Work out how many lines of the entries have the word "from" in them. Respond with that number only.

Extracted records:
=== Section Start ===
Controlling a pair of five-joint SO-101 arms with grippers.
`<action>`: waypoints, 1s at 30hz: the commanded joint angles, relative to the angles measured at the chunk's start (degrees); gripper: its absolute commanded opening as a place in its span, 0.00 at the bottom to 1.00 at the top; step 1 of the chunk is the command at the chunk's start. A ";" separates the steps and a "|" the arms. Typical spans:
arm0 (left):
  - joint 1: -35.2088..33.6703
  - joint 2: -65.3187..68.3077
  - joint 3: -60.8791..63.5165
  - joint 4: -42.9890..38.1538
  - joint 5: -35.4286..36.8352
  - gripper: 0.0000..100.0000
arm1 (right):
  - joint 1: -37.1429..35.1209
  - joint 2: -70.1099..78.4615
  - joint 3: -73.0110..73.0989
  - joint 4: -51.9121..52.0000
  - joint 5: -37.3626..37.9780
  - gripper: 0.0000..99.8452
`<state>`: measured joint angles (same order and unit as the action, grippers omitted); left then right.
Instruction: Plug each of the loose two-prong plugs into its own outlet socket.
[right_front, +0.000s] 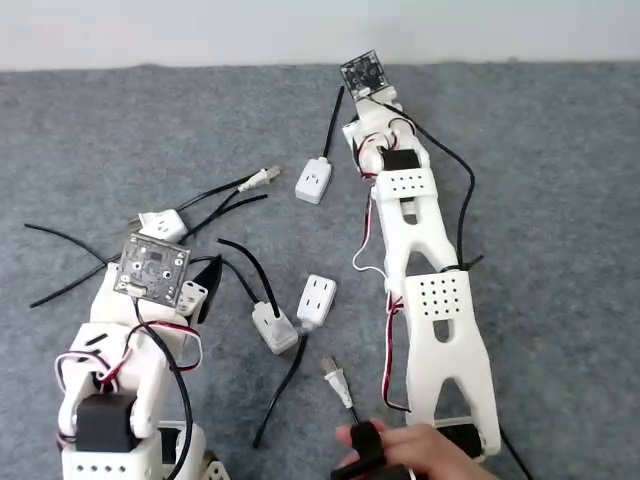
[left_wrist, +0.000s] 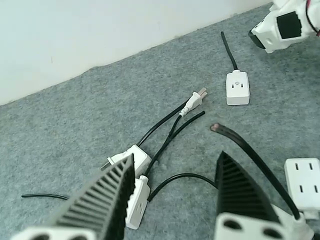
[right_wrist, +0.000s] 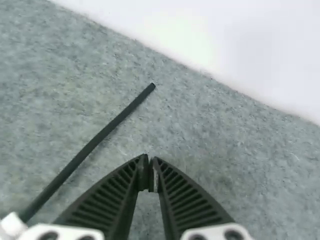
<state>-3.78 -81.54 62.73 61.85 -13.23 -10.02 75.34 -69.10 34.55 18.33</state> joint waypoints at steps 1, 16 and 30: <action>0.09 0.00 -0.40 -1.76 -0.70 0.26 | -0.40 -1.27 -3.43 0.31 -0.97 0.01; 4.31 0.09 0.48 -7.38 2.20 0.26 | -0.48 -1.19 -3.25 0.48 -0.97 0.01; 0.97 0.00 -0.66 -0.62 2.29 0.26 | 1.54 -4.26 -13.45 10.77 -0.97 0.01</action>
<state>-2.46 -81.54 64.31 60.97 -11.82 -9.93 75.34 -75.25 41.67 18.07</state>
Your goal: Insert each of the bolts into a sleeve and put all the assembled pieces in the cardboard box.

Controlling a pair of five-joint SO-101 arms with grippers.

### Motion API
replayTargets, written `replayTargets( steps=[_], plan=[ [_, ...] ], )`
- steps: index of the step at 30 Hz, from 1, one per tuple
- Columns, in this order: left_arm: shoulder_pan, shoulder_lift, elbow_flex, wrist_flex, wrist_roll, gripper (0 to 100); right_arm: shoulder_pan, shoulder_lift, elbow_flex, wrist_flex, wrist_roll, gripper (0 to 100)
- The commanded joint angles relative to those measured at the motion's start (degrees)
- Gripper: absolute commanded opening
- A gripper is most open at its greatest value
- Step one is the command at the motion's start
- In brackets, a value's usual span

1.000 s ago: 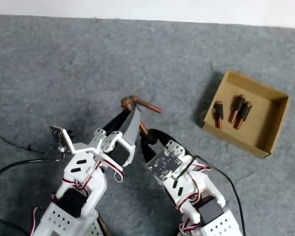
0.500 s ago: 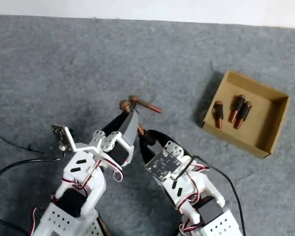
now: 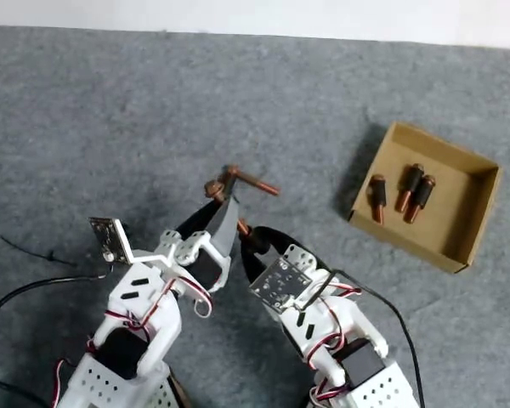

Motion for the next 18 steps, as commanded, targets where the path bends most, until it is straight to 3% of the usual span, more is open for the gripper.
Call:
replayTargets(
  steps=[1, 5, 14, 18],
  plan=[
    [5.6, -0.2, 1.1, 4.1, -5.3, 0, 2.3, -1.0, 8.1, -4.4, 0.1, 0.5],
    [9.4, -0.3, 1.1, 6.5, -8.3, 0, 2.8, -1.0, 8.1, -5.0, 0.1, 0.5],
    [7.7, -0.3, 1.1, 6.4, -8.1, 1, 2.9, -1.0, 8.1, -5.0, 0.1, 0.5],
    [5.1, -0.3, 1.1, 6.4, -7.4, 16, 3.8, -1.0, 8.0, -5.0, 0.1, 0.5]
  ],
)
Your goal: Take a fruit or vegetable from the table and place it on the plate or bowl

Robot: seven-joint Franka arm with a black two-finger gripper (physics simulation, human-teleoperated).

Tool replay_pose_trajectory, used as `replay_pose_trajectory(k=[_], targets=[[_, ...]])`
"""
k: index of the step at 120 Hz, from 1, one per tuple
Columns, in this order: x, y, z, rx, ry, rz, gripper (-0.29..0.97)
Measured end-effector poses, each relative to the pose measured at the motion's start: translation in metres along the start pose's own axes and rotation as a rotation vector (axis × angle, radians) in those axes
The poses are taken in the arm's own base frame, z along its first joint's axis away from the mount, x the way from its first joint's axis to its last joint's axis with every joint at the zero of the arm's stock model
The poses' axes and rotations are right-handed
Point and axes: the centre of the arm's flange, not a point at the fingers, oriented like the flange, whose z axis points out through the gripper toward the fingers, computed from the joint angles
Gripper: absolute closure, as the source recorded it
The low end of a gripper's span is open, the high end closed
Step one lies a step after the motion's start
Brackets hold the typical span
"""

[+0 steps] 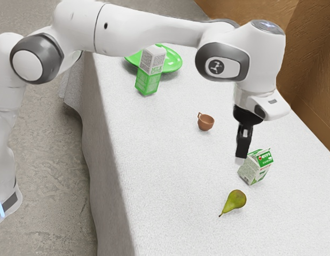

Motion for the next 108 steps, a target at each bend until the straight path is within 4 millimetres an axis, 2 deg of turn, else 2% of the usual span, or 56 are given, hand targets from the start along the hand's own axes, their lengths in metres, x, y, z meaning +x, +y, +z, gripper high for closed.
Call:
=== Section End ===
Task result »
6